TASK ITEM
Could you set down exactly the lines of the data below, starting at the one that holds "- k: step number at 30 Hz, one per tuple" and ending at the one that holds "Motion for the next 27", both included, and only those?

[Data entries]
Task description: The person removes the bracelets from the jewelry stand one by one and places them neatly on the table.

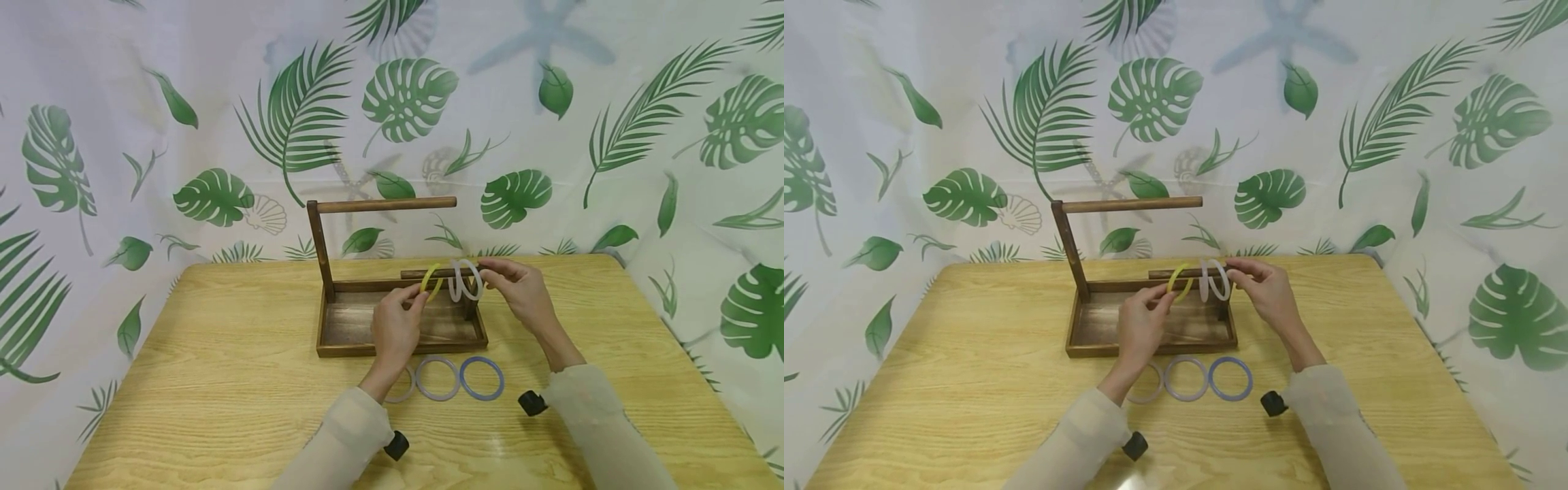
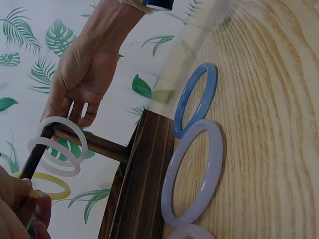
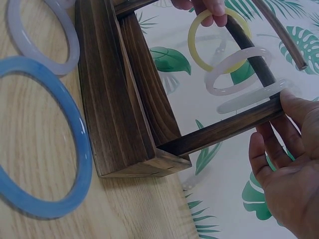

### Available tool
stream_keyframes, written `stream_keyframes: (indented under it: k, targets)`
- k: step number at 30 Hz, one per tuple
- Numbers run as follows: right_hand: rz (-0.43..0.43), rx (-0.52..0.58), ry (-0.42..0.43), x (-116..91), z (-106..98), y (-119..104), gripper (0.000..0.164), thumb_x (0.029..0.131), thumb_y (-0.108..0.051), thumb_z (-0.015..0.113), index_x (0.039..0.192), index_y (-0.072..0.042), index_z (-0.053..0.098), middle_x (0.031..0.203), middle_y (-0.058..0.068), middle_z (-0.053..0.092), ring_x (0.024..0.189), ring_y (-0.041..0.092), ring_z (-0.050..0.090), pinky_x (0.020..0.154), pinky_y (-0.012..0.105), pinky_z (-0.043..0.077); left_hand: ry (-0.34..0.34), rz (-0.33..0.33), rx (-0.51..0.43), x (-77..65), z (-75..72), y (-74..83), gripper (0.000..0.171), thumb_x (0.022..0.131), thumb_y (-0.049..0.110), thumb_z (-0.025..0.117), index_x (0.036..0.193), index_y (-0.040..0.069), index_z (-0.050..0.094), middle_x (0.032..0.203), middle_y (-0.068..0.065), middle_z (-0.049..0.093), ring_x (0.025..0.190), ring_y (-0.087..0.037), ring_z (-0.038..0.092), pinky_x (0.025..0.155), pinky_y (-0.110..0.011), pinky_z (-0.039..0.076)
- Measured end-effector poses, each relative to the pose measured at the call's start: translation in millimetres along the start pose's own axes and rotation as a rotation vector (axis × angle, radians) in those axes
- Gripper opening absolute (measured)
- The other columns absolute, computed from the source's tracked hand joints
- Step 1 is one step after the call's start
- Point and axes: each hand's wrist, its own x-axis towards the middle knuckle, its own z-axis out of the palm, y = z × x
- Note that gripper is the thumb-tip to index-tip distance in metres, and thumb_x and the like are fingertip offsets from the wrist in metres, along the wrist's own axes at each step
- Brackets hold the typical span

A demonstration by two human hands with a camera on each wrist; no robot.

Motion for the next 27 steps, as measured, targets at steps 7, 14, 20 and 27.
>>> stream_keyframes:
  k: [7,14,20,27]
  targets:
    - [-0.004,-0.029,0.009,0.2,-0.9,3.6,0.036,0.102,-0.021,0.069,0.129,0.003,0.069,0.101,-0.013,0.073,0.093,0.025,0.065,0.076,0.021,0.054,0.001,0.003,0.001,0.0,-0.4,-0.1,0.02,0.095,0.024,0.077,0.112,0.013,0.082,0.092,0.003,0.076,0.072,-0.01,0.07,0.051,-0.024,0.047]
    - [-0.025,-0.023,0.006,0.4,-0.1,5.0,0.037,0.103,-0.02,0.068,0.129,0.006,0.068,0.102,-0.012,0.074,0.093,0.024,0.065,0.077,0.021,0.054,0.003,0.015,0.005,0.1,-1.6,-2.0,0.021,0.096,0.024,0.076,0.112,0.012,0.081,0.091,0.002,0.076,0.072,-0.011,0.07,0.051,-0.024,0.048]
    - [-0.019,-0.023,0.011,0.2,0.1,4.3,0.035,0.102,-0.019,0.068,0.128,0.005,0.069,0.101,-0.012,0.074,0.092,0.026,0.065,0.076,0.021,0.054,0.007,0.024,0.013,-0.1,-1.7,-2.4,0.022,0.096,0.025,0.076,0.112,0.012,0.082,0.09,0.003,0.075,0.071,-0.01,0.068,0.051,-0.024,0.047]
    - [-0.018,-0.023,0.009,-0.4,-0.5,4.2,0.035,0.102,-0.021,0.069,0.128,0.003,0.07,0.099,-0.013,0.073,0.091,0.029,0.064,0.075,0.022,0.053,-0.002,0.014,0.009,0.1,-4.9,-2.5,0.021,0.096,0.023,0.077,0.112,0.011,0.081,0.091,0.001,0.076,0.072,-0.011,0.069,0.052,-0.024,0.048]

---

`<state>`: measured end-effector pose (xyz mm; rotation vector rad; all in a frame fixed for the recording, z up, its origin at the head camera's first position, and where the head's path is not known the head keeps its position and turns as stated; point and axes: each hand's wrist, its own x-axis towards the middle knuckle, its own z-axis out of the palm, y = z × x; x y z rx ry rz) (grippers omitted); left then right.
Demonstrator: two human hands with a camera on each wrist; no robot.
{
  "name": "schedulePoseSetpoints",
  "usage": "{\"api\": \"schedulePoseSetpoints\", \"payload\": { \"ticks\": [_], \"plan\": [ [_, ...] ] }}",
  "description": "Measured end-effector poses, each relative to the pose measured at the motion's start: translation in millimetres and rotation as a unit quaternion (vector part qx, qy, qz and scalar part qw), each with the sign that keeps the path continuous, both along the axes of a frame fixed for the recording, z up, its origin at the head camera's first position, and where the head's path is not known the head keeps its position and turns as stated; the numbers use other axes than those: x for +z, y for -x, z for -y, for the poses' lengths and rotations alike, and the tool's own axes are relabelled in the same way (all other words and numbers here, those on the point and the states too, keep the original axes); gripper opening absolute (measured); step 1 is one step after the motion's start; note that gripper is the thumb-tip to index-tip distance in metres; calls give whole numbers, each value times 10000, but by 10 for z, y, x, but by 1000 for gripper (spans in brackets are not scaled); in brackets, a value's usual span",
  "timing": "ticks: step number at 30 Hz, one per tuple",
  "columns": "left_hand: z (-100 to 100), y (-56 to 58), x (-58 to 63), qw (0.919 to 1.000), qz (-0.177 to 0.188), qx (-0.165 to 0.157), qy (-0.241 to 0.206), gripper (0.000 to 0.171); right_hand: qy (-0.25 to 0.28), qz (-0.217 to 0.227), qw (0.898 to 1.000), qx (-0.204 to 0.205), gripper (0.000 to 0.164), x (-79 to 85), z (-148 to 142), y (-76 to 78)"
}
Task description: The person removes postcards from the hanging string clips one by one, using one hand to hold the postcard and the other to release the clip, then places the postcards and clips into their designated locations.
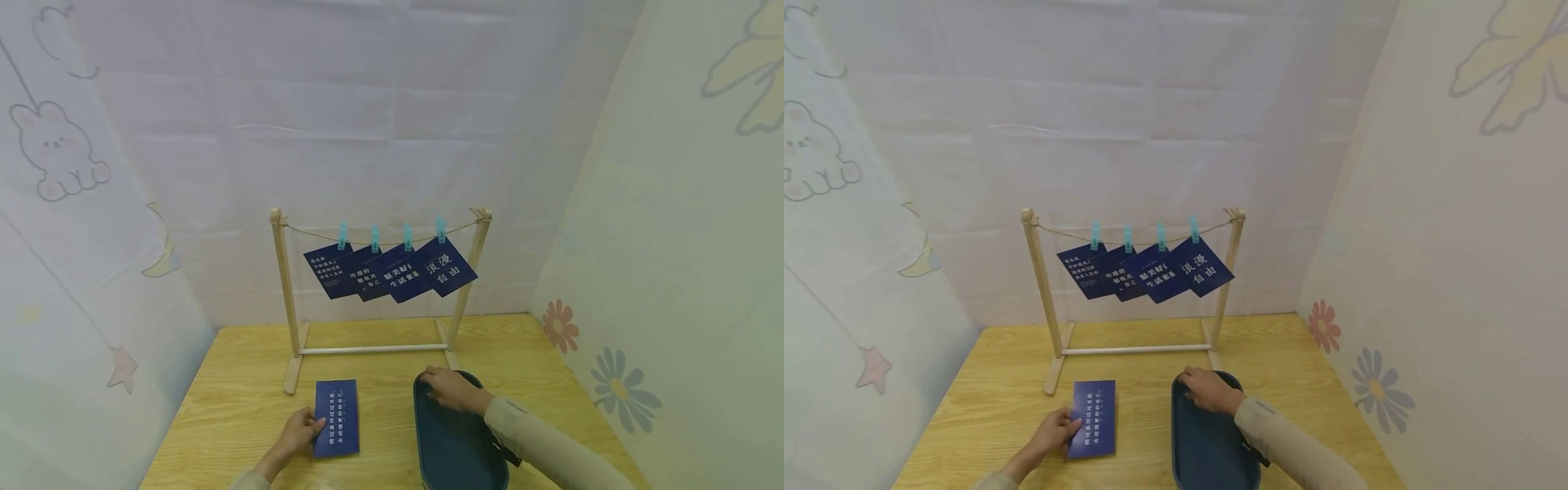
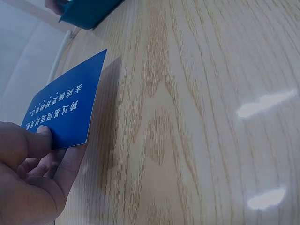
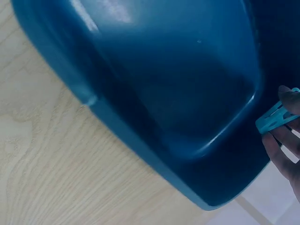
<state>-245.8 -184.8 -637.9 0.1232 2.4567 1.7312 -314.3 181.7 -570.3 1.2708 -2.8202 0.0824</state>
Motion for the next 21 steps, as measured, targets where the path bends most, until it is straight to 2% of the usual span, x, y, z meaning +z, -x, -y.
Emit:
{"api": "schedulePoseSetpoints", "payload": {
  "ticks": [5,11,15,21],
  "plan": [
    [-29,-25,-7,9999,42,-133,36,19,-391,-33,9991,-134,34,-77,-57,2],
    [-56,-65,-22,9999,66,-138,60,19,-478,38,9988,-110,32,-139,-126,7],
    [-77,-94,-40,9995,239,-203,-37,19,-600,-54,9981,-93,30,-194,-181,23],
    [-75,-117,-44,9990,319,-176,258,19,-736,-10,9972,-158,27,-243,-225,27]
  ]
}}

RESULT FOR THIS TASK
- k: step number at 30 Hz, one per tuple
- Numbers run as follows: right_hand: rz (-0.43..0.43), rx (-0.52..0.58), ry (-0.42..0.43), x (-116..91), z (-106..98), y (-119..104), gripper (0.000..0.164), thumb_x (0.029..0.131), thumb_y (-0.108..0.051), thumb_z (-0.015..0.113), index_x (0.039..0.192), index_y (-0.072..0.042), index_z (-0.053..0.098), middle_x (0.031..0.203), middle_y (-0.058..0.068), middle_z (-0.053..0.092), ring_x (0.024..0.189), ring_y (-0.041..0.092), ring_z (-0.050..0.090), pinky_x (0.020..0.154), pinky_y (-0.012..0.105), pinky_z (-0.043..0.077); left_hand: ry (-0.34..0.34), rz (-0.33..0.33), rx (-0.51..0.43), x (-77..65), z (-75..72), y (-74..83), gripper (0.000..0.171), thumb_x (0.022..0.131), thumb_y (-0.049..0.110), thumb_z (-0.025..0.117), index_x (0.036..0.193), index_y (-0.040..0.069), index_z (-0.050..0.094), middle_x (0.032..0.203), middle_y (-0.068..0.065), middle_z (-0.049..0.093), ring_x (0.025..0.190), ring_y (-0.087..0.037), ring_z (-0.038..0.092), pinky_x (0.025..0.155), pinky_y (-0.110..0.011), pinky_z (-0.039..0.076)
- Measured end-effector poses, each relative to the pose measured at the call's start: translation in millimetres along the start pose's own axes and rotation as a rotation vector (axis × angle, radians) in those axes
- Gripper opening absolute (measured)
- The other columns absolute, computed from the source's tracked hand joints
- Step 1 is one step after the call's start
- Point and axes: each hand's wrist, its own x-axis towards the middle knuckle, its own z-axis out of the palm, y = z × x
- Note that gripper is the thumb-tip to index-tip distance in metres, and thumb_x and the like are fingertip offsets from the wrist in metres, along the wrist's own axes at each step
- Brackets hold the typical span

A demonstration by two human hands with a camera on each wrist; no robot.

Motion for the next 27 steps, as measured, targets at steps 7, 14, 20 and 27.

Nothing else is left to add to this answer.